Port-au-Prince, 2 avril 2025 – L’insécurité galopante qui gangrène Port-au-Prince et ses environs n’épargne aucun secteur de la société. Toutefois, c’est l’éducation qui en subit les conséquences les plus dévastatrices. Avec près de 85 % de la capitale sous le contrôle de groupes armés, des milliers d’écoles sont contraintes de fermer, privant ainsi une génération entière de l’un de ses droits les plus fondamentaux : celui à l’instruction.
Aller à l’école, un pari dangereux
Chaque matin, aller à l’école devient une épreuve pour de nombreux élèves et leurs familles. La peur accompagne chaque trajet, et rentrer sain et sauf chez soi relève parfois du miracle. « C’est avec une peur indicible que j’envoie ma fille à l’école », témoigne une mère de Delmas 40 B. « Mais puis-je me résoudre à la priver d’un avenir ? ».

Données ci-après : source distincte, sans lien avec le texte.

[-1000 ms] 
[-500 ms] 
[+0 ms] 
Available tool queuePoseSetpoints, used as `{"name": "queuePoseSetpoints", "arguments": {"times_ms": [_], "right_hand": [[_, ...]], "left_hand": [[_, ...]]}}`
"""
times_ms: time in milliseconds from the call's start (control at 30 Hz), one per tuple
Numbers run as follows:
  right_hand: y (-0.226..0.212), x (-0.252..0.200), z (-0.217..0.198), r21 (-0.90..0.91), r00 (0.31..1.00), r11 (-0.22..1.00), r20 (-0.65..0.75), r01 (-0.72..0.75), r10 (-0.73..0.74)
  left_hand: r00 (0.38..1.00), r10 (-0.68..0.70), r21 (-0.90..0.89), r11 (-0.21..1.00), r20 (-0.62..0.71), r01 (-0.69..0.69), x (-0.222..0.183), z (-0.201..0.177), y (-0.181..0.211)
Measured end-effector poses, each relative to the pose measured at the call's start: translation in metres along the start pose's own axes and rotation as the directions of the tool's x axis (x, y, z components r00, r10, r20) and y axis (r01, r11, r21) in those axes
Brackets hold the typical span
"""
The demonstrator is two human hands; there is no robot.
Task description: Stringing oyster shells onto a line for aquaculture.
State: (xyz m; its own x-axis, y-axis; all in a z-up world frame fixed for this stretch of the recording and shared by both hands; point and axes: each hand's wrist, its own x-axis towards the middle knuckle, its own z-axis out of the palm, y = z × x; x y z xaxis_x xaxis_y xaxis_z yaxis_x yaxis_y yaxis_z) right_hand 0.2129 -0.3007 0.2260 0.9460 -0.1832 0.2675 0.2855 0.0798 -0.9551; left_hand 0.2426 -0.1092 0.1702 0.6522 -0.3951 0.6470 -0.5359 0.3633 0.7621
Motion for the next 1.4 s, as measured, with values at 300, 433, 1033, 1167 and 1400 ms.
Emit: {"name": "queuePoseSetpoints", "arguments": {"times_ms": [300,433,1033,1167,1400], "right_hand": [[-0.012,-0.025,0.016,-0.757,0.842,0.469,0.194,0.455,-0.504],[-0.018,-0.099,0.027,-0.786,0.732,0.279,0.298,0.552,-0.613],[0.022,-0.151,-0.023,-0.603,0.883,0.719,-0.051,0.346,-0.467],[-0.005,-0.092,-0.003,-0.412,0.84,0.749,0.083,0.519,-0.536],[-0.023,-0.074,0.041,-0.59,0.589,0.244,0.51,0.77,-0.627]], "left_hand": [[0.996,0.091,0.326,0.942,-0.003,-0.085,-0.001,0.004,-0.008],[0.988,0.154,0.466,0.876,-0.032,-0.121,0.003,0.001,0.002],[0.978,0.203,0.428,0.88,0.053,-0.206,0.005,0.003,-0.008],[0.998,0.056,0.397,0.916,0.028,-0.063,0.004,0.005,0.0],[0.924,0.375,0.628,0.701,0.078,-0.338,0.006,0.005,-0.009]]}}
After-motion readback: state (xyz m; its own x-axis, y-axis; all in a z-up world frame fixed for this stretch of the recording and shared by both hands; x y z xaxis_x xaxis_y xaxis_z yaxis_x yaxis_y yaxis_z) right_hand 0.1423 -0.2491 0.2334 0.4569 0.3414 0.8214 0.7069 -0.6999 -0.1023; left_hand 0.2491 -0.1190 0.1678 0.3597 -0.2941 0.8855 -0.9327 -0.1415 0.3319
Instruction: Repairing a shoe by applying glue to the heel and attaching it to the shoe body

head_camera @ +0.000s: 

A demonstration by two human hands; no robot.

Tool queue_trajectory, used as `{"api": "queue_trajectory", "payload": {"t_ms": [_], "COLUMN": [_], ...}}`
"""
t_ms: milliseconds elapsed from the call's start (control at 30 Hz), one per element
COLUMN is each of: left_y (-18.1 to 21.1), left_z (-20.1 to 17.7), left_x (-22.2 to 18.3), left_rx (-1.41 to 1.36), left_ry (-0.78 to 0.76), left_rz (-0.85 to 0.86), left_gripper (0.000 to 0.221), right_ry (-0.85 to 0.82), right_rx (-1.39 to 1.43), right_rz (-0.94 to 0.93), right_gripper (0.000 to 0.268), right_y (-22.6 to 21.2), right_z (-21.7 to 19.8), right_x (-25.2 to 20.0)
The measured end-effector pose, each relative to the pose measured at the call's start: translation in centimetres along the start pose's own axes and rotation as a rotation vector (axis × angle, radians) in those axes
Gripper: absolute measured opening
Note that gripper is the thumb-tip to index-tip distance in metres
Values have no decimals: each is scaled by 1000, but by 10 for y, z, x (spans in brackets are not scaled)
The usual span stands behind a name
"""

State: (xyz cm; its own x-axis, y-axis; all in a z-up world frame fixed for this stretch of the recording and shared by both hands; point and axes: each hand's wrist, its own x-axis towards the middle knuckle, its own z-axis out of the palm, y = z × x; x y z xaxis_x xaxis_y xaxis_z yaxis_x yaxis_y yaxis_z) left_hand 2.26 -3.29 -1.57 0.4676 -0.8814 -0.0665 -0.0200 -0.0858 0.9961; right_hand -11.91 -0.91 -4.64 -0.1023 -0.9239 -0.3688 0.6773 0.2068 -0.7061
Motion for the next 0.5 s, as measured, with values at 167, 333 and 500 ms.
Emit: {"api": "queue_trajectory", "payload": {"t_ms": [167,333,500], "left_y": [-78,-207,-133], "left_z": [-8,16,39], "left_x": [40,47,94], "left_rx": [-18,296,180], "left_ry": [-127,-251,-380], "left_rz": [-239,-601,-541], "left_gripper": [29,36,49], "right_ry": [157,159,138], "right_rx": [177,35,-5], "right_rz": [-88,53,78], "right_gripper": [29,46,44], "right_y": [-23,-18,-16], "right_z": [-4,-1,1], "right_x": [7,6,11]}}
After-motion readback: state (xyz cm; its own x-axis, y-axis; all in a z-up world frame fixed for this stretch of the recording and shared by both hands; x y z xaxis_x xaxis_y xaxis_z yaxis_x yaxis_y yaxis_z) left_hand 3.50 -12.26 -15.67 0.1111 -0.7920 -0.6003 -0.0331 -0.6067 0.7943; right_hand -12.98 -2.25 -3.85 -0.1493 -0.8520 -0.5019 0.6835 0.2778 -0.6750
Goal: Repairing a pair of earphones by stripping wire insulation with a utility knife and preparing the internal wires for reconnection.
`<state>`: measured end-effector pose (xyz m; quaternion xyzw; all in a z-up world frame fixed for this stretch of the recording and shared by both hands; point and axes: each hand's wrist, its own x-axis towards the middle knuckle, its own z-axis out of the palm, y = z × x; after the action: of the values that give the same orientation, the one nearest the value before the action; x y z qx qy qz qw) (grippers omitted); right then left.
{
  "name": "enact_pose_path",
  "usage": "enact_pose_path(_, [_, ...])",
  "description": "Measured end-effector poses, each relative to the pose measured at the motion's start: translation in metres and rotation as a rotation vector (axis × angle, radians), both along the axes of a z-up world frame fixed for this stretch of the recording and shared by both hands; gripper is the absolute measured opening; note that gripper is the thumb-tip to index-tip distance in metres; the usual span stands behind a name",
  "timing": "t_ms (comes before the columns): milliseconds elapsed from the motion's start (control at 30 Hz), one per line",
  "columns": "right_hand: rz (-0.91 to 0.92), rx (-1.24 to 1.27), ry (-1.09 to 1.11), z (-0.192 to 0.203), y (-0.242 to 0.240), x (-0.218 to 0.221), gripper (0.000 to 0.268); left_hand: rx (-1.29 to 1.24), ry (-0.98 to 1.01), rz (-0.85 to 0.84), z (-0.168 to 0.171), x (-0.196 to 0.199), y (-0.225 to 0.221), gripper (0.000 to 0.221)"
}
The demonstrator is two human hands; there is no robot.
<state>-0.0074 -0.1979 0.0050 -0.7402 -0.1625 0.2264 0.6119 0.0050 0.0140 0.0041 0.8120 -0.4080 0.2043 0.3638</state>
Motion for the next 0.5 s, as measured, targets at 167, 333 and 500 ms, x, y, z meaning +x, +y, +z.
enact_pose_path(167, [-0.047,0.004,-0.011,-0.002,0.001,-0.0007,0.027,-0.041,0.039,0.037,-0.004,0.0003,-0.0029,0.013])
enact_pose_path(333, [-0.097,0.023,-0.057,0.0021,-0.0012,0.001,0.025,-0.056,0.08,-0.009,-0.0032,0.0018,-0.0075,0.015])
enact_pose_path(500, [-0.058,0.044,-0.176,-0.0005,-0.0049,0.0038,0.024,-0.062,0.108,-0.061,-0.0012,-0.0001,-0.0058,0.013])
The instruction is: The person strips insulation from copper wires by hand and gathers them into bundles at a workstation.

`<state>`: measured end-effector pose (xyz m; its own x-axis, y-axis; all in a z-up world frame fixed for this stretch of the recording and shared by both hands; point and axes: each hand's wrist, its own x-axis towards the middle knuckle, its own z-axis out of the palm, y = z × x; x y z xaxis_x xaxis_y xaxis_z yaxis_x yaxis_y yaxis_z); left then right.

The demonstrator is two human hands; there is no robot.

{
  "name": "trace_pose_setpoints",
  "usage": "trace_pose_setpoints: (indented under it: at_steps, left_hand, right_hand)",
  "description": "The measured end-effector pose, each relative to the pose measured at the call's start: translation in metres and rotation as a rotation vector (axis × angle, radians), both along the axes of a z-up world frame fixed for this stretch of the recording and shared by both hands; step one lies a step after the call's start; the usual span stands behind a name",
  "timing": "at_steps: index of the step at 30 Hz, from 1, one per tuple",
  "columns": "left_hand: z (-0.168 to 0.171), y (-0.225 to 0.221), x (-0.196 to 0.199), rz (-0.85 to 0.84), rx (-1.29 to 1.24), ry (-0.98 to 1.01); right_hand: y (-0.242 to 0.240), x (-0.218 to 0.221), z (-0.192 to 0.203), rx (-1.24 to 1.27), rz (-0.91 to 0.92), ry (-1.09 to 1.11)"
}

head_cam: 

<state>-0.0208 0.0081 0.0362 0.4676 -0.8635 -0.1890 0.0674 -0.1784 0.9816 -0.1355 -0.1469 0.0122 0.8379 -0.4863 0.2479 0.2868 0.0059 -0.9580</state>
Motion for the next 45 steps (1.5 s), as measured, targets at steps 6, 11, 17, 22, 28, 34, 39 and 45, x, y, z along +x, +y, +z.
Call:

Les dernières vagues de violence ont transformé des quartiers stratégiques – Lalue, Bois-Verna, Pacot, Turgeau et Canapé-Vert – en zones de guerre. Des établissements prestigieux comme le Collège Saint-François d’Assise ou l’École des Bonnes Sœurs du Sacré-Cœur ont été touchés par les affrontements, forçant de nombreux écoles à fermer leurs portes. Face à ces attaques, Canapé-Vert, jadis symbole de la vitalité culturelle de Port-au-Prince, se transforme en forteresse assiégée, où des barricades de fortune tentent de contenir la progression des gangs.
Une fracture éducative qui s’aggrave
Face à l’impossibilité pour beaucoup de se rendre physiquement à l’école, l’enseignement à distance devient un recours inévitable. Pourtant, il met en lumière de profondes inégalités.
Les élèves issus de familles aisées disposent de matériel informatique, d’une connexion stable et d’un environnement propice à l’apprentissage. Ils peuvent suivre leurs cours sur Zoom ou Google Classroom, avec des enseignants formés aux outils numériques. En revanche, les élèves des milieux défavorisés doivent se contenter de « l’école WhatsApp », où les devoirs sont envoyés en messages vocaux et les exercices sous forme de PDF, dans un contexte de connexion instable et d’accès limité à l’électricité.
Pour de nombreuses familles, un téléphone unique doit être partagé entre plusieurs enfants. Dans les foyers monoparentaux, les mères doivent jongler entre leur travail et le besoin de fournir un accès à l’enseignement pour leurs enfants, souvent au prix de sacrifices énormes.
Quelles solutions pour sauver l’éducation en Haïti ?
L’État haïtien fait face à un choix crucial : agir maintenant pour sauver l’avenir de ses enfants ou risquer une fracture sociale irréversible.
- Protéger les établissements scolaires : Il est urgent de mettre en place des zones éducatives sécurisées et d’organiser des corridors protégés pour permettre aux élèves et enseignants de se rendre en classe sans crainte.
- Démocratiser l’enseignement à distance : L’État doit élaborer un plan national d’enseignement numérique, en fournissant du matériel informatique aux familles vulnérables, en créant des plateformes éducatives adaptées et en subventionnant un accès Internet destiné à l’éducation.
- Soutenir les élèves en difficulté : Des centres d’accompagnement scolaire doivent être créés pour offrir un suivi pédagogique aux enfants déscolarisés.
- Repenser l’avenir de l’éducation : Un dialogue national impliquant enseignants, parents, société civile et experts est nécessaire pour adapter le système éducatif aux réalités actuelles et trouver des solutions durables.
Un avenir en suspens
Laisser l’éducation se dégrader, c’est condamner Haïti à un avenir encore plus incertain. La crise actuelle ne doit pas mener à une génération sacrifiée. Sauver l’école, c’est garantir à chaque enfant haïtien la possibilité de rêver, d’apprendre et de bâtir un avenir meilleur. Le temps de l’inaction est révolu. L’heure est venue d’agir.